Comcast/NBCU review going to DOJ

0

That’s as apposed to the Federal Trade Commission. Since television licenses are involved, the FCC was always a lock to review the merger of cable giant Comcast and broadcast/programming giant NBC Universal. But the antitrust portion of the review could have gone to the Department of Justice or FTC. At least one watchdog hailed the DOJ decision.


According to Reuters, DOJ’s main area of concern is likely to be assuring that NBCU programming will remain available to Comcast’s MVPD competitors. Others are concerned that Comcast will wield too much internet programming power.

Free Press executive director Josh Silver said, “A Comcast/NBC merger would create a media behemoth with too much power in too few hands. It is a good sign that the Justice Department was given the green light for the review. The DOJ’s antitrust division now has a chance to make a clean break from the inactivity of recent years and tackle this merger with the urgency it deserves.”

Silver lauded the presence of Christine Varney at DOJ as head of the antitrust division. A former FTC employee, she is on record as being wary of vertical integration.

Silver quoted her words from a 1995 speech, when she said, “[V]ertical acquisitions can be anticompetitive. Vertical mergers can create or raise entry barriers that lead to higher prices or lower quality or innovation for consumers…. Vertical mergers can, in certain instances, increase those barriers to entry even more, raising costs and reducing innovation and quality for consumers.”

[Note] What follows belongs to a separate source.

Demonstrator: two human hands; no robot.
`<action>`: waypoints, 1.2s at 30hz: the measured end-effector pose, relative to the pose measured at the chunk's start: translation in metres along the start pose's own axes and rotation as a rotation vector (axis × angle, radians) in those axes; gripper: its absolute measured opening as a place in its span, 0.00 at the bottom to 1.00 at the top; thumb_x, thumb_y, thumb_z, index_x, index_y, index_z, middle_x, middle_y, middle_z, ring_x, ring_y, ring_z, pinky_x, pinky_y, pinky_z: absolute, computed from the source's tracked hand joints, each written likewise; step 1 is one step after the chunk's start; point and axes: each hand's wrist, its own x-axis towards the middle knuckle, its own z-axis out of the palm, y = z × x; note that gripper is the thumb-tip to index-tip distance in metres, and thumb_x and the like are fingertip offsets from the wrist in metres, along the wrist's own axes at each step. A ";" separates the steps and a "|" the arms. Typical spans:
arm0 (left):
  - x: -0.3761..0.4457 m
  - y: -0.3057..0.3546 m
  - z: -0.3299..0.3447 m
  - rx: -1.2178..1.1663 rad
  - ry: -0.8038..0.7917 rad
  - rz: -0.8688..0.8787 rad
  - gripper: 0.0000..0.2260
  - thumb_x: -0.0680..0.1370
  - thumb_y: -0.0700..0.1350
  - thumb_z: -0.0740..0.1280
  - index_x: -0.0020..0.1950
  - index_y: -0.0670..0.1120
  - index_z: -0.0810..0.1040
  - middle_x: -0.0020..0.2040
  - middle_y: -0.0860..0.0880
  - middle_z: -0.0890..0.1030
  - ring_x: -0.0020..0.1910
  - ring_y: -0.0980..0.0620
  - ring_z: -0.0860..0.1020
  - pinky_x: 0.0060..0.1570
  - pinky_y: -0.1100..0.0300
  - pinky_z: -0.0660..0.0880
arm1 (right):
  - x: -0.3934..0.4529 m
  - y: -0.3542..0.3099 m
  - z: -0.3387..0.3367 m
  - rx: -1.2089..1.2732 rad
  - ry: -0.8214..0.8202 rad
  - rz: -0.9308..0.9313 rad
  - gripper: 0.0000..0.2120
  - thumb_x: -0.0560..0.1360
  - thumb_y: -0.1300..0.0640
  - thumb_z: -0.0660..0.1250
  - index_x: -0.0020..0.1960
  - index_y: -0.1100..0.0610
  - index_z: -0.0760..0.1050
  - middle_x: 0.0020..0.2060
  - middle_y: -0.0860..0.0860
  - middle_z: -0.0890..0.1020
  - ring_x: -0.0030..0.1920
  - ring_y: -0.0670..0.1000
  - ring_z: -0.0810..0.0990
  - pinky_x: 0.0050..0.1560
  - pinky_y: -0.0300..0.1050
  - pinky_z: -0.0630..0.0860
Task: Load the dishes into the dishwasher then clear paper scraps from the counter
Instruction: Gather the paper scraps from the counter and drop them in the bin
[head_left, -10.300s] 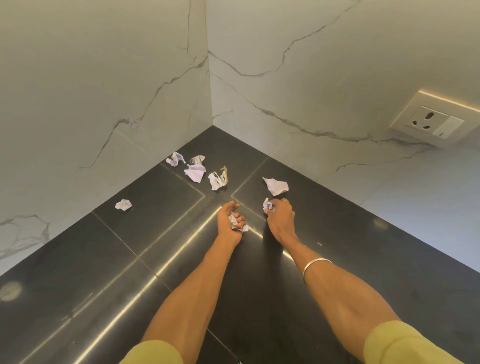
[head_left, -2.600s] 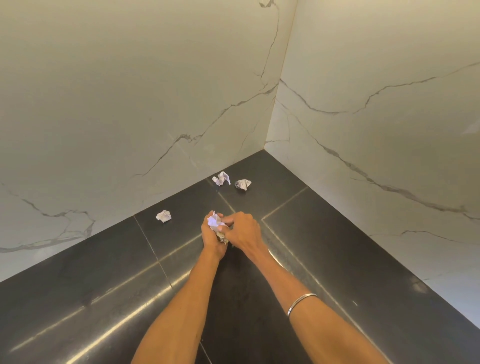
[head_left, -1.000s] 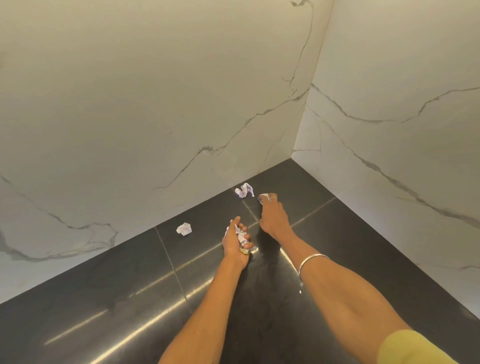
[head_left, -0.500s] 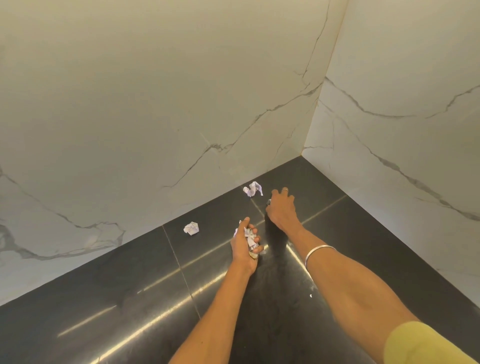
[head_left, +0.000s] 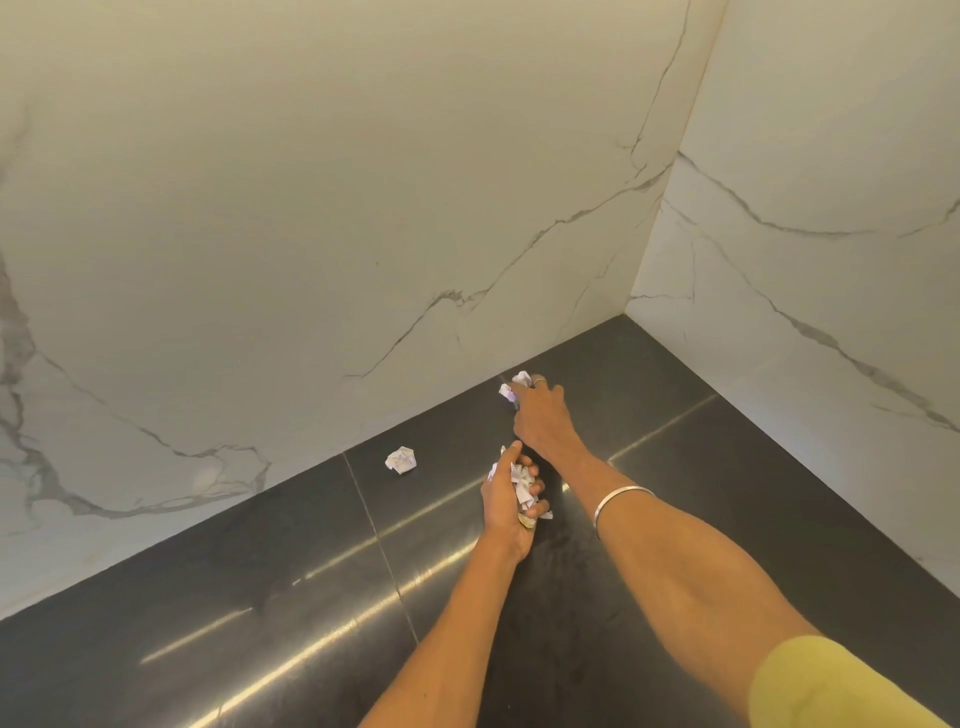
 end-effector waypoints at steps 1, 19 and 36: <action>0.001 0.000 -0.001 0.007 -0.005 0.001 0.11 0.79 0.50 0.67 0.44 0.44 0.76 0.36 0.46 0.75 0.26 0.55 0.71 0.18 0.67 0.62 | -0.001 0.000 0.000 -0.014 0.022 -0.002 0.22 0.79 0.58 0.64 0.72 0.56 0.67 0.70 0.58 0.70 0.67 0.57 0.71 0.65 0.49 0.70; -0.022 0.001 -0.015 -0.068 0.037 -0.060 0.07 0.79 0.48 0.66 0.44 0.47 0.76 0.33 0.49 0.73 0.22 0.56 0.69 0.17 0.68 0.60 | -0.084 0.019 -0.029 0.379 -0.106 0.395 0.14 0.83 0.52 0.57 0.63 0.60 0.65 0.61 0.62 0.76 0.60 0.63 0.75 0.51 0.50 0.69; -0.079 0.072 -0.127 -0.252 -0.035 -0.039 0.11 0.78 0.48 0.65 0.39 0.43 0.76 0.30 0.47 0.76 0.20 0.54 0.73 0.15 0.68 0.63 | -0.079 -0.161 -0.002 0.106 -0.277 -0.145 0.25 0.81 0.53 0.62 0.76 0.47 0.60 0.63 0.58 0.76 0.62 0.61 0.76 0.59 0.53 0.73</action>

RBR-TVBR observation: It will be extremely interesting seeing how the DOJ approaches this. Meanwhile, there should be no problem getting the television licenses transferred from General Electric/NBCU to a new entity, unless an odd grandfathered situation is present that we are not aware of, and at worst that would only impact a small fraction of the licenses being transferred. But FCC Commissioner Michael Copps will probably push a public interest investigation just as far as he possibly can.